Auds, however, have responded to the lack of “tricks.” The 2004 season played to more than 90% capacity, and it didn’t hurt that such perennially popular titles as “Romeo and Juliet” were among the lineup.
This season, attendance is down somewhat, as might be expected in jittery times for London — not to mention the lesser-known status of “Winter’s Tale” and “Pericles.” (The latter has been playing to 50%, well below the Globe breakeven of 85%.)
“The Tempest” has averaged 95% capacity to date: cheering news for a stirring production that speaks up to an audience that eight or nine years ago were often derided as boisterous louts.
“I’ve been in many performances at the Globe where the attention has been acute,” says Globe exec director Peter Kyle. “I haven’t found our audiences to be in any sense trite.”
Starting in October, the Globe will once again fold an American public into the mix, as it has done on and off since a staging of “Two Gentlemen of Verona” briefly visited Manhattan’s New Victory Theater early in 1997; Rylance played Proteus.

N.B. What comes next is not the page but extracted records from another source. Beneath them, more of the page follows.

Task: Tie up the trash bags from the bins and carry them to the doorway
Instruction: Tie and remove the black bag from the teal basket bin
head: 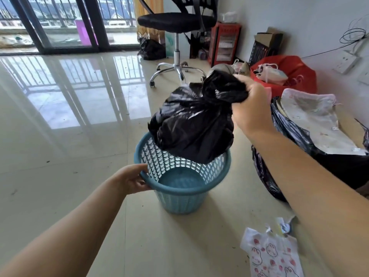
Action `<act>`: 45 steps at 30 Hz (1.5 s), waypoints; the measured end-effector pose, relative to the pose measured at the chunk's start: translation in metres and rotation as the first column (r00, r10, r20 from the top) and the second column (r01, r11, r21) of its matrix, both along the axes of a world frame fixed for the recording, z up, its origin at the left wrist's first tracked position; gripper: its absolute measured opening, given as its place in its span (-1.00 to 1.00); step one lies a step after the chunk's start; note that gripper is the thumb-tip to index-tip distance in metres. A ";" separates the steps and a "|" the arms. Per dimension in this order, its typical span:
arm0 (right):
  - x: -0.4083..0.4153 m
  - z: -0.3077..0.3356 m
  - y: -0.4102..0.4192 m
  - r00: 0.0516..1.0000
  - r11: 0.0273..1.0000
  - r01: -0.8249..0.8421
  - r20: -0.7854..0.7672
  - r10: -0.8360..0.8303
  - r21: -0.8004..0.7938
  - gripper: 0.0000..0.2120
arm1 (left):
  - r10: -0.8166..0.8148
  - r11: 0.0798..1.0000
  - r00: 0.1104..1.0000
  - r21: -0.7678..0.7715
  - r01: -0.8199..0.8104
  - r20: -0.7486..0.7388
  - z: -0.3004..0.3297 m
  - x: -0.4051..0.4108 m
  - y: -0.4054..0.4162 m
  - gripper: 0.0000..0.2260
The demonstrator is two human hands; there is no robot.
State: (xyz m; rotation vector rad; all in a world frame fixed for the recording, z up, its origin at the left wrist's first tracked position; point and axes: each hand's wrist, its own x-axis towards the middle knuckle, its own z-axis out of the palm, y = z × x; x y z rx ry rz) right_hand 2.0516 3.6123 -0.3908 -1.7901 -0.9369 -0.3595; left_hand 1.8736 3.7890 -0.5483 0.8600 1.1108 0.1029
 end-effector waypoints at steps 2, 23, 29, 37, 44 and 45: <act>0.004 0.014 -0.007 0.999 0.998 0.033 0.018 -0.034 0.054 -0.71 | 0.163 0.986 0.985 -0.037 -0.161 0.058 -0.003 0.005 0.003 -0.78; -0.034 -0.139 -0.033 0.957 0.789 -0.171 -0.290 -0.009 -0.589 -0.56 | 0.479 0.872 0.864 0.032 -0.489 0.156 -0.039 0.020 0.022 -0.51; -0.045 -0.174 -0.041 0.888 0.662 -0.328 -0.460 -0.029 -0.675 -0.61 | 0.147 0.982 0.986 0.133 -0.136 -0.078 -0.021 0.012 0.005 -0.44; -0.036 -0.150 -0.039 0.523 0.876 -0.417 -0.852 0.014 -0.242 -0.60 | -0.725 0.470 0.572 0.331 0.818 -0.385 0.047 0.033 -0.065 -0.48; -0.027 -0.135 -0.058 0.600 0.833 -0.503 -0.787 0.144 -0.230 -0.86 | -0.596 0.628 0.794 0.548 0.552 -0.117 0.031 0.046 -0.071 -0.81; -0.026 -0.136 -0.060 0.623 0.815 -0.516 -0.769 0.145 -0.264 -0.83 | -0.588 0.638 0.804 0.563 0.526 -0.086 0.032 0.047 -0.071 -0.82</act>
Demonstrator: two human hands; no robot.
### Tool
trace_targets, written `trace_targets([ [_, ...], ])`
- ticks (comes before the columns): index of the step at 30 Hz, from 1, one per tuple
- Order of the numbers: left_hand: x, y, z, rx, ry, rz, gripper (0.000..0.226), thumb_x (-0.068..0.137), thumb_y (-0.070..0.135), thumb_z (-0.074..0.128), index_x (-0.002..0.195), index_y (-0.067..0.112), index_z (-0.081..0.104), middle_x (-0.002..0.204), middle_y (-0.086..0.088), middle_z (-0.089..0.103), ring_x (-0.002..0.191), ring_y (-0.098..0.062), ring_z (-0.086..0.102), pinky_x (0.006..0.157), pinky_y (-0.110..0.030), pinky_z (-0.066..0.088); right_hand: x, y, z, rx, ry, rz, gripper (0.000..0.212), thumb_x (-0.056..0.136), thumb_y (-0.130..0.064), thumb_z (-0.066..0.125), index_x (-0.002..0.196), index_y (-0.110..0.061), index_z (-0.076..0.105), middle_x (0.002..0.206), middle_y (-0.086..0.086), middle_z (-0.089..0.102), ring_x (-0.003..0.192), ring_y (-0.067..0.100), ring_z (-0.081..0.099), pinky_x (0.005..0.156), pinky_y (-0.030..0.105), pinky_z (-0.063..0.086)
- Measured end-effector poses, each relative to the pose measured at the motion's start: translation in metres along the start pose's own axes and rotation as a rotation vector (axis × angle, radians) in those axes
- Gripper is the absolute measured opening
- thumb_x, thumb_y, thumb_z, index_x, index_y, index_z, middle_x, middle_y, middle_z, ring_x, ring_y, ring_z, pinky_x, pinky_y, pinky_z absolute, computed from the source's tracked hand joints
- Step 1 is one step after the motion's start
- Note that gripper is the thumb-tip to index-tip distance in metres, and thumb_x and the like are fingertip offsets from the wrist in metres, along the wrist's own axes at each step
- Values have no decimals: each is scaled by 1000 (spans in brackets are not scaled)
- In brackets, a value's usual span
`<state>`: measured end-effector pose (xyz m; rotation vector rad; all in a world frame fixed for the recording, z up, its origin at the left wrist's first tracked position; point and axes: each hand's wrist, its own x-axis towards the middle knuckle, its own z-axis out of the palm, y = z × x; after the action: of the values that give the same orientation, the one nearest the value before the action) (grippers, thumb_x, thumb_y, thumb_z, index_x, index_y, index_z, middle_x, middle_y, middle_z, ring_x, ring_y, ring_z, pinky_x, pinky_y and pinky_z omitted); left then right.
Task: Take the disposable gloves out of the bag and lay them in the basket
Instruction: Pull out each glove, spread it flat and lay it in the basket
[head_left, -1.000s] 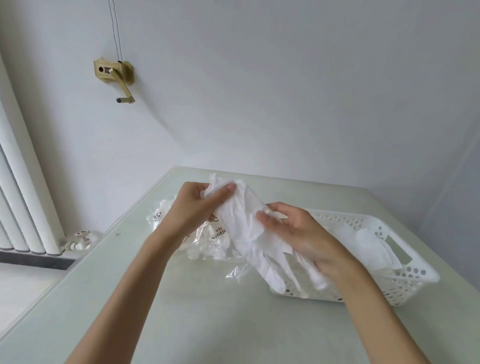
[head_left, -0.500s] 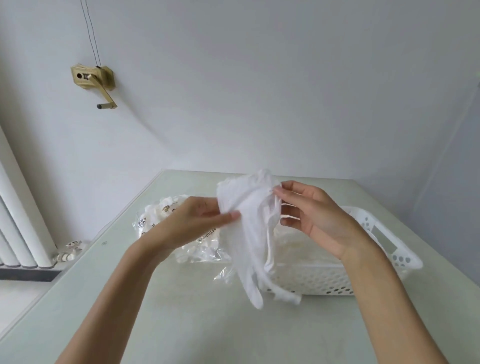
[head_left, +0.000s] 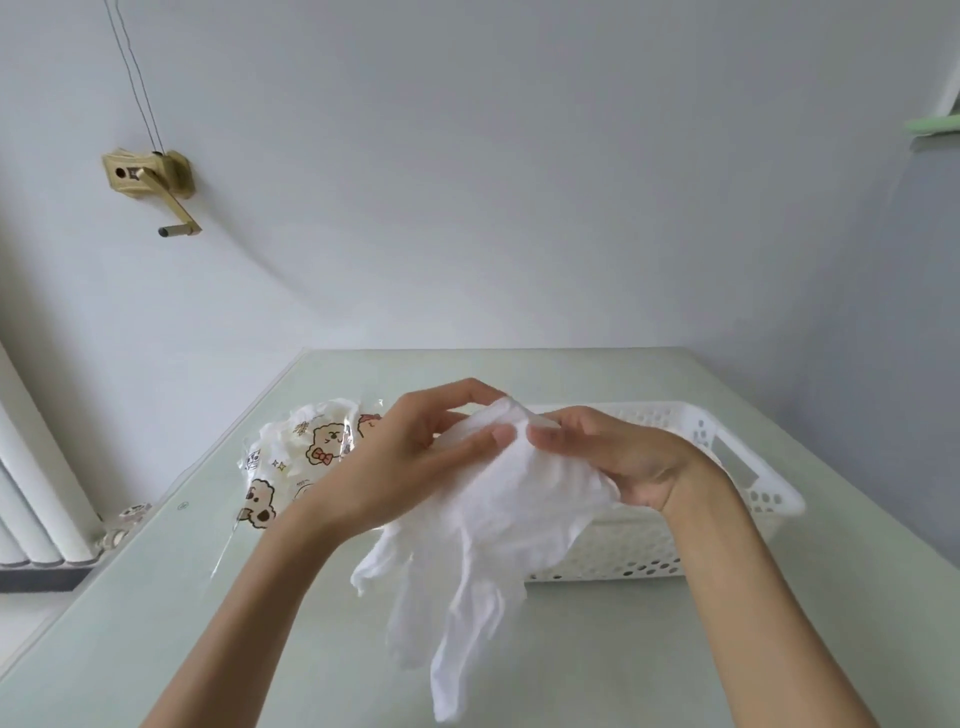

The show this time is “Measure for Measure,” in an all-male production directed by John Dove and starring Rylance as the Duke and, as Isabella, Edward Hogg — the same lithe performer who alternates astonishingly between Ariel and Miranda, among other roles, in the current “Tempest.”
The tour starts at the Guthrie in Minneapolis (Oct. 27-Nov. 6) and continues to Los Angeles (the Freud Playhouse, Nov. 9-26), Philadelphia (Annenberg Center, Nov. 30-Dec. 4), Pittsburgh (O’Reilly Theater, Dec. 6-18) and, still to be confirmed, 20 perfs over the holidays at New York’s St. Ann’s Warehouse in Brooklyn.
Producer of the $1.2 million tour (cost doesn’t include the New York leg) is John Luckacovic cq, who two years ago toured Tim Carroll’s ecstatically received all-male “Twelfth Night,” featuring Rylance’s feathery Olivia.
“That was a huge success,” the impresario says from his home 20 miles south of Albany, N.Y., “which is why we’re building on that.”
“What we’ve been able to do is brand the Globe in the U.S., so that we were already planning to bring the Globe back even when we weren’t sure with which production.” (An all-male “Richard II” was vetoed as too costly.)
“The Tempest” may well embark on a similar tour in 2007, its New York prospects bolstered by a rave this summer from Ben Brantley in the New York Times.
This season’s offerings include a faintly stolid but clearly told, beautifully costumed “The Winter’s Tale,” performed as an original practice production, this time including women, aiming to expose the roots of early English theater.
For knockabout fun, there’s another late Shakespeare play, “Pericles,” that has been directed by thesp Kathryn Hunter as if she were channeling Cirque du Soleil.
Under Tim Carroll’s staging, “The Tempest” has a cast of three — Rylance among them — playing all the roles.
As to whether that show really does signal Rylance’s Globe farewell … not so fast.
“I just adore acting on this stage and don’t really want to act Shakespeare anywhere else in this country,” says the thesp.
With luck, not least the audience’s, he’ll be back.